Data provided: Begin

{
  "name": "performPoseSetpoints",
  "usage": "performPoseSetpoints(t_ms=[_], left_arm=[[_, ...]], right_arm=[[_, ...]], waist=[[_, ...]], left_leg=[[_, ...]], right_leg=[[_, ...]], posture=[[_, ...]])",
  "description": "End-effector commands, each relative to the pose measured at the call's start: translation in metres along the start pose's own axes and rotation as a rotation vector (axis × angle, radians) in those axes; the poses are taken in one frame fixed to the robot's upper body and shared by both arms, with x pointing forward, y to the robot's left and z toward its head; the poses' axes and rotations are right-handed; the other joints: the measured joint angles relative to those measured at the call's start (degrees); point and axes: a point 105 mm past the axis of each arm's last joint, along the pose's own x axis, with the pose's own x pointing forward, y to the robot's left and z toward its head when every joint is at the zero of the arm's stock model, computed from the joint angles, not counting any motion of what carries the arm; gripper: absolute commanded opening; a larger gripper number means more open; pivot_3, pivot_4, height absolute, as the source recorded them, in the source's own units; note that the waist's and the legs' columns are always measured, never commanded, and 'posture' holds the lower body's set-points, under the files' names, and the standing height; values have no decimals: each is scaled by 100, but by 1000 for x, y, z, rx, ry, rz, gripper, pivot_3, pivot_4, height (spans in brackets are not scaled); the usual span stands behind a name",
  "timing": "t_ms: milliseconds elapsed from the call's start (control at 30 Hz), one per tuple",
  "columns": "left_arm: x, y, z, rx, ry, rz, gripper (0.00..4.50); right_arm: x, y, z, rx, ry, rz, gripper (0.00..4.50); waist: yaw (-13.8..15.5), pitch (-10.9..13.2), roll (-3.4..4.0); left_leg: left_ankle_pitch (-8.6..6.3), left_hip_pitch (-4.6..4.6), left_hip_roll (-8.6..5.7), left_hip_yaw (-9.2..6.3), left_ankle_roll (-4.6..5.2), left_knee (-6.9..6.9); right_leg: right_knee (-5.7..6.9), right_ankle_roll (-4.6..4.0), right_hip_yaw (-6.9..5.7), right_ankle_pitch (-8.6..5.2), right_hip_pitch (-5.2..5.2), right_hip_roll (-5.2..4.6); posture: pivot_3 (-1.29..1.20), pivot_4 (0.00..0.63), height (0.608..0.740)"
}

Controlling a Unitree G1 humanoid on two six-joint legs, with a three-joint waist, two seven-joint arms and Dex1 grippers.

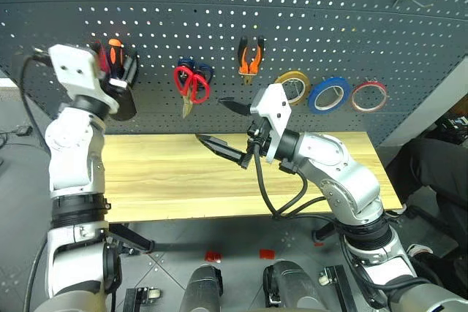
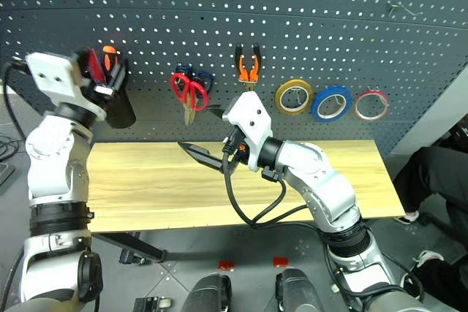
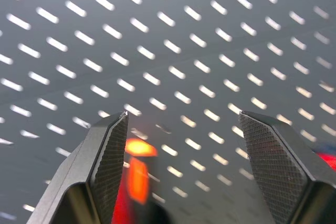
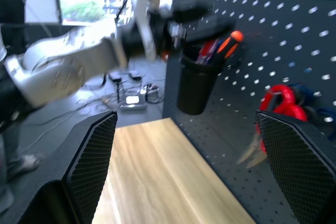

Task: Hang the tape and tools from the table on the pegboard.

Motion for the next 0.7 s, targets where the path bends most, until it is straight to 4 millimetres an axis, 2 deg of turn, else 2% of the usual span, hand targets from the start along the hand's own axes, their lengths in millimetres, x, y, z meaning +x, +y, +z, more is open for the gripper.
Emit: performPoseSetpoints(t_ms=[33, 200, 367, 533, 700], left_arm=[[-9, 4, -23, 2, 136, 55, 3542], [-26, 2, -49, 81, 255, 93, 3542], [-30, -2, -53, 42, 247, 92, 3542], [-37, -10, -67, -4, 282, 56, 3542], [-47, -17, -87, -33, 333, 55, 3542]], right_arm=[[-10, -11, 8, -38, -35, -80, 4500], [-33, -36, -19, -37, 42, -310, 4500], [-57, -53, -47, -7, 94, -504, 4500], [-87, -65, -79, 16, 125, -682, 4500], [-127, -76, -111, -6, 190, -903, 4500]], waist=[[-13, -7, 1], [2, -36, 5], [25, -53, 6], [19, -101, 12], [15, -137, 38]], left_leg=[[-1, 7, 1, 2, 1, 0], [-1, 29, 8, -2, 1, -3], [0, 29, 5, -2, 0, 0], [0, 38, 3, 2, 0, -3], [0, 62, 5, 11, 1, -12]], right_leg=[[1, 0, 2, 0, 5, 2], [6, -2, 4, -2, 25, 9], [6, -3, 7, -1, 29, 9], [2, -3, 11, -1, 35, 8], [2, -3, 22, -2, 48, 11]], posture=[[-118, 110, 740], [-114, 109, 740], [-114, 106, 740], [-122, 96, 740], [-126, 87, 740]])
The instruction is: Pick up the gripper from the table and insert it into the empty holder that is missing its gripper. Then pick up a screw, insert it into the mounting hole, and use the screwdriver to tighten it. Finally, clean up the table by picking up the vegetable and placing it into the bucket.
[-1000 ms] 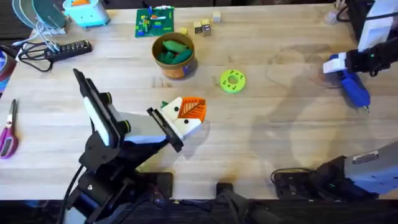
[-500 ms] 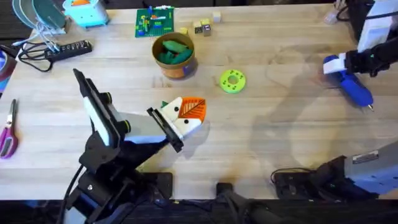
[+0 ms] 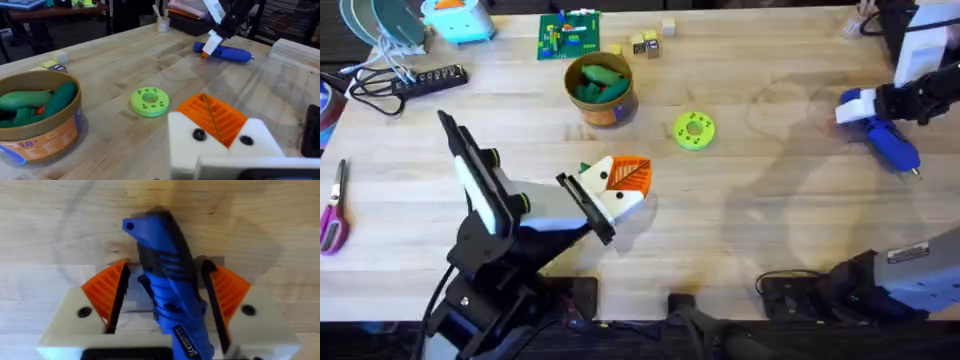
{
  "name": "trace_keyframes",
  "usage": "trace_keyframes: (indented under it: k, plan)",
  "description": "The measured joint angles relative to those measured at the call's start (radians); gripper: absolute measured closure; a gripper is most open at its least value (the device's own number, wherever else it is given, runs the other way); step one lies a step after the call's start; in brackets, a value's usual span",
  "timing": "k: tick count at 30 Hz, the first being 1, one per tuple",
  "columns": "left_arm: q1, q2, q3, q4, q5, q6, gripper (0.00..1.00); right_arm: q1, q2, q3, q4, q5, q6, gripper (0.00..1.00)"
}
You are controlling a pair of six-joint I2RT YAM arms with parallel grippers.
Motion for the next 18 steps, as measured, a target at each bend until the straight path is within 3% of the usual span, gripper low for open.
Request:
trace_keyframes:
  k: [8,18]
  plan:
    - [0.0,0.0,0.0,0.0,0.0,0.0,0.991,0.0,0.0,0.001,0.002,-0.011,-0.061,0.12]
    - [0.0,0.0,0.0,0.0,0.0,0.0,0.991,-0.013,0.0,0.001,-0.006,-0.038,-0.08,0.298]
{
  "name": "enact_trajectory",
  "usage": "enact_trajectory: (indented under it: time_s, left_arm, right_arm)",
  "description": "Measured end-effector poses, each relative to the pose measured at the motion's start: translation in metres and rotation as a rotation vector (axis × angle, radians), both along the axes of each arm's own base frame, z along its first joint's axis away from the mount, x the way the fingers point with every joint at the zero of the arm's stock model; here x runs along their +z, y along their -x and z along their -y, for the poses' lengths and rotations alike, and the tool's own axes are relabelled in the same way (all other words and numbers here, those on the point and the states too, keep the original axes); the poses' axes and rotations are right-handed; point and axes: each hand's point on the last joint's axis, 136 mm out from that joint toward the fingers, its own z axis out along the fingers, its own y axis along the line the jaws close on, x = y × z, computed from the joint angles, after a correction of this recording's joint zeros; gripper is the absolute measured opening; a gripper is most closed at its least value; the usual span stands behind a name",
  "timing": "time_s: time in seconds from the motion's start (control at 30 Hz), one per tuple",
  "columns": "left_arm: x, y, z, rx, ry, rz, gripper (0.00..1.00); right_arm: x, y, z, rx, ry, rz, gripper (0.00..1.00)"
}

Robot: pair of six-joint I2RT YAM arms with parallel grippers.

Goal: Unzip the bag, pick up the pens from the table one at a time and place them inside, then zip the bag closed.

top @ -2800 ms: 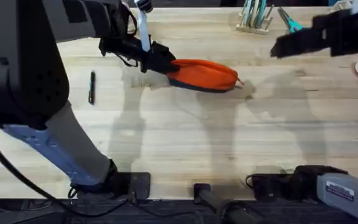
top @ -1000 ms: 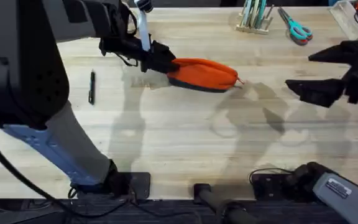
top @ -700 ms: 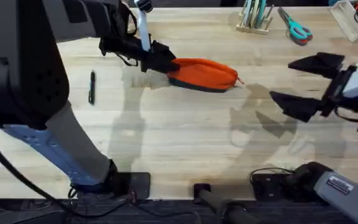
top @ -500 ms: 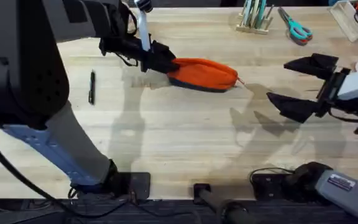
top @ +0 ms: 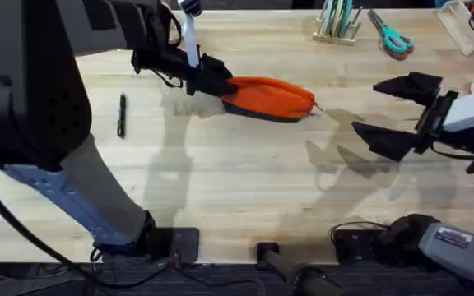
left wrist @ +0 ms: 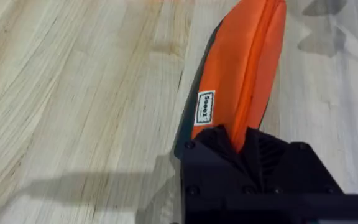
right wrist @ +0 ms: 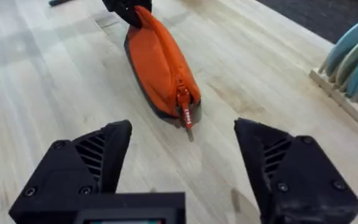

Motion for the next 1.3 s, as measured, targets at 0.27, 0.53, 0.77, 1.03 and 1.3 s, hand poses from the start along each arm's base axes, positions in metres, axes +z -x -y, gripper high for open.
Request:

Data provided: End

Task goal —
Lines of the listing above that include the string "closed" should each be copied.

Answer below —
  "description": "Measured end-effector poses, each relative to the pose measured at the motion's start: translation in metres and rotation as a rotation vector (axis × angle, radians), both along the axes of each arm's own base frame, z along its first joint's axis away from the mount, x the way the fingers point with every joint at the zero of the arm's stock model; here x runs along their +z, y along their -x and z along their -y, for the poses' lengths and rotations alike, and the tool's own axes are relabelled in the same way (all other words and numbers here, those on the point and the states too, keep the original axes); the poses' axes and rotations are right-handed; point and axes: each hand's point on the last joint's axis, 136 mm out from that joint toward the fingers, its own z axis out along the fingers, its own y axis along the line the jaws close on, x = y × z, computed from the joint angles, after a correction of this recording's joint zeros; gripper is the absolute measured opening; a gripper is most closed at its least value; the usual span stands behind a name",
Goal: Unzip the bag, pick up the pens from the table one at a time and place them inside, then zip the bag closed.

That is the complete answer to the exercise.